It has been years since I have picked up one of James H Cone’s books. I think I have only read two, Black Theology of Liberation and Martin & Malcolm and America. I am pretty sure that I missed most of the content of both of those when I read them around my college or seminary years. But Martin and Malcolm and America in particular has stayed with me and I want to revisit again.
I have been intentionally reading memoirs of elder Christians in attempt to understand how they communicate their wisdom. L’Engle’s four volumes of memoirs, John Perkin’s recent book and Hauerwas’ Hannah’s Child have been the most recent examples. Cone wrote My Soul Looks Back in 1985, when he was 49. He was not nearly as old, or as near the end of his career as John Stott or Eugene Peterson or Thomas Oden’s memoirs have been. But it matters that Cone’s assessment of the state of racism in the United States and the church read as if they had been written recently. (I would be fascinated to read a new memoir by Cone now that he is 81.)
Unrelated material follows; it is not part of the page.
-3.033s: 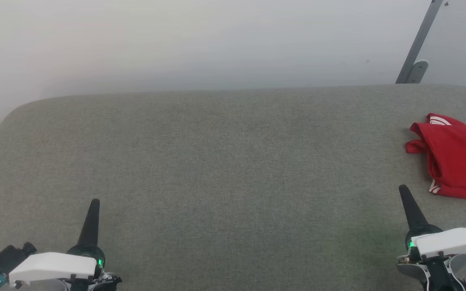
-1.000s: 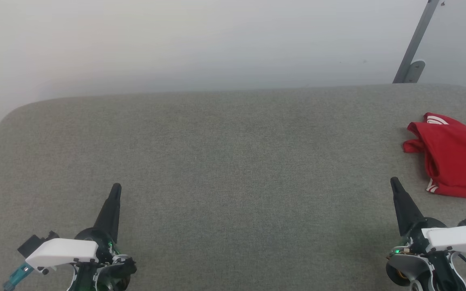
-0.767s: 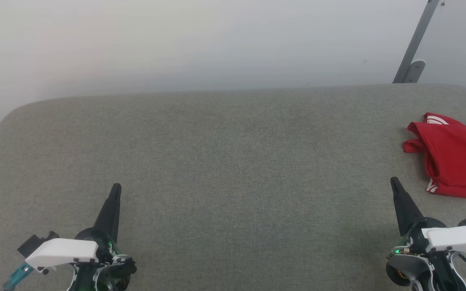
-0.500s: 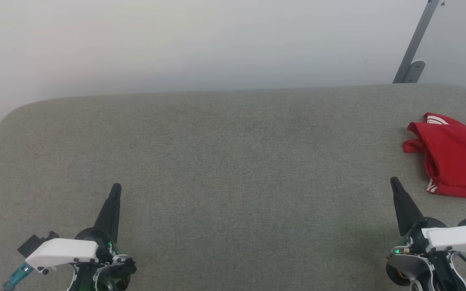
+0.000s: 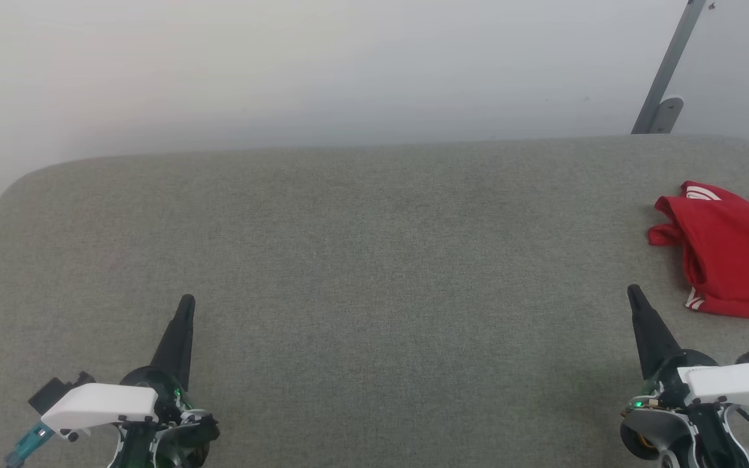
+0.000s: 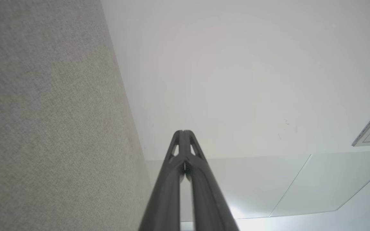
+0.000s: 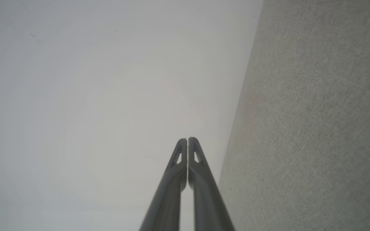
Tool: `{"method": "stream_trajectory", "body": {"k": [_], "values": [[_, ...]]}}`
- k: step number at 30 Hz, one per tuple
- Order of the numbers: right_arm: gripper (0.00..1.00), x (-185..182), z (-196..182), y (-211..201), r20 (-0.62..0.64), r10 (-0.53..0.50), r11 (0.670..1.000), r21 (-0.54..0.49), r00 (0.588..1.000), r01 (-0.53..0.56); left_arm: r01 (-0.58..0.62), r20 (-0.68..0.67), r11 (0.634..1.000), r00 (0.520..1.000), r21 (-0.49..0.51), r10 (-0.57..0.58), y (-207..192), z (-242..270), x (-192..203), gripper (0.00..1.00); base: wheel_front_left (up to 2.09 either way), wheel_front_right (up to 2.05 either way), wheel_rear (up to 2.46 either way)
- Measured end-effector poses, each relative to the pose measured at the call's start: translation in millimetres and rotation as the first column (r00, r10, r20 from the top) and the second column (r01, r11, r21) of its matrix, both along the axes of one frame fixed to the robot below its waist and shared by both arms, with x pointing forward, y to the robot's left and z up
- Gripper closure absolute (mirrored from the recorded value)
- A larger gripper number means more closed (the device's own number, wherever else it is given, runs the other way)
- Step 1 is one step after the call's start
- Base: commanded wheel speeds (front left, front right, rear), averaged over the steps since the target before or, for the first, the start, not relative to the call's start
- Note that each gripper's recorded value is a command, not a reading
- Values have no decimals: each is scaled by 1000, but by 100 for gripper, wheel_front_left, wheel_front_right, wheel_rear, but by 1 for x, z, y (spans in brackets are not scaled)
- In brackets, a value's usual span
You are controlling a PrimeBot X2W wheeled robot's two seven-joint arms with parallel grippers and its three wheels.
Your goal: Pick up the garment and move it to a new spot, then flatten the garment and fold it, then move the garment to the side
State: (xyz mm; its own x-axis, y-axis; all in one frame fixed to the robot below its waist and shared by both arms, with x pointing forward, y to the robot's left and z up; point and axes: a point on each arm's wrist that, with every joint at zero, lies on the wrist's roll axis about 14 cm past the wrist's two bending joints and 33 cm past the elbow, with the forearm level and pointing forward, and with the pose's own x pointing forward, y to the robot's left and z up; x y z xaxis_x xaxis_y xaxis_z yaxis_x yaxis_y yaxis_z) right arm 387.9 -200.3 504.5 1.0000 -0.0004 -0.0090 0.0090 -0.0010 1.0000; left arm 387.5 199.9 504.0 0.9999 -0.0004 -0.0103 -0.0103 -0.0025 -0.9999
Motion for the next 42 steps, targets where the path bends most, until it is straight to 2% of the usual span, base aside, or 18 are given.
{"method": "stream_trajectory", "body": {"k": [42], "values": [[100,0,0,0,0,0,1000,0,1000,0,0,0,1000,1000,0,0,0,0,0,100,0,0,0]]}}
I have appreciated the existence of Cone’s theology of liberation, even if I thought that I had moved past it. I think I would have dismissed it far less had I read My Soul Looks Back earlier. Liberation Theology today is often dismissed as too concerned with the political or reducing the spiritual life by focusing on the political. And by being too influenced by the discredited ideas of Marxism. Some of that critique has validity. But as I read Cone’s assessment of his own work, he dismissed Marxism as mostly irrelevant to the development of Black Liberation theology within the US.
Cone suggests in My Soul Looks Back that the Black church should revisit Marxism as a tool again, but that the history of racism within socialism as it has been experienced in the US means that Black theology was mostly unaware of Marxism as a real tool for theology. I think that has probably changed since 1985. I think that Marxism has been tried and mostly again dismissed. But his original point I think still matters.
As Cone narrates his early life (he was born in 1936 and educated initially in black institutions before going to Garrett-Evangelical Theological Seminary and Northwestern), he asks the question that I have heard frequently recently, how can Christianity and racism coexist?
Cone struggled as a student in the 1950s and 60s during the Civil Rights movement. He wondered if his studies mattered when he could be marching and protesting. Especially when he was being trained to think like a white theologian, while being actively discriminated against as a black student by many of his classmates and professors. He was teaching and doing his early writing and theological writing in the mid 60s and 70s when the Black Power movement was breaking off from the earlier non-violent emphasis of King and Thurman.
Cone found his place eventually as a consciously Black Theologian. Cone was somewhat unique as an academically rigorous theologian, still strongly influenced by Barth and other White Theologians, but also strongly influenced by a life in the black church. Cone rejected the Black Nationalist calls to walk away from Christianity as a ‘White man’s religion’ while also rejecting a Black church that institutionally was also not supportive of the Civil Rights movement.
I need to do more reading about the nuances of Black Church history. I have heard reference to the splits within the Black church during the Civil Rights movement with King and others breaking away from the older leadership. Cone clearly is referencing similar things, but not with enough detail for me to fully follow the intricacies. But the broad movement was easy enough to see. Cone attempted to stay within the Christian framework because he had a real faith in Christ and attempted to center his theology around Christology. But at the same time prophetically calling the church to repentance for its role in segregation, slavery, racism and oppression.
The later chapters of My Soul Looks Back were about what he had learned and where he was moving as a mature theologian. He was in communication with the Liberation Theology moments of Asia and Central and South America and saw how much Black Liberation Theology within the United States needed the outside voices to see its own blind spots (and he identifies sexism and other of his own blind spots during this point.)
There are points where Liberation Theology has gone too far I think. But I also think I have too easily dismissed its current relevance. I need to pick up his relatively recent Cross and the Lynching Tree and some of the older books and see what I have previously missed.
Mostly unrelated: At one point I remember being asked what my favorite publisher was and I said Orbis. Orbis was very influential to me around my seminary years (mid to late 1990s). They were publishing things that were not published by Evangelical publishers. If I had to give a favorite publisher today I would probably say Intervarsity Press. But Orbis, while not as influential to me today still is publishing things that are not published in the Evangelical press and I am thankful for them. More academically focused Christian publishers like Orbis and Fortress Press have long been important to publishing minority voices. But they have not transitioned well to the digital age. My Soul Looks Back was not horrible. I submitted about a dozen fairly minor typos that should have been previously corrected in a book that was digitally released five years ago. I read an edition of Fortress Press’ introduction to Barth’s work that was just unreadable. There were dozens of errors per page. The book publishing world is difficult, especially with academically focused Christian books. There is little financial margin. I am sure that no one wants to put out editions that are not well done. But I do appreciate IVP and some of the other publishers that are attempting to put out both important work that is not going to sell well and work that is well presented. I am in the middle of reading an introduction to Barth right now published by IVP and is so well designed for ebook.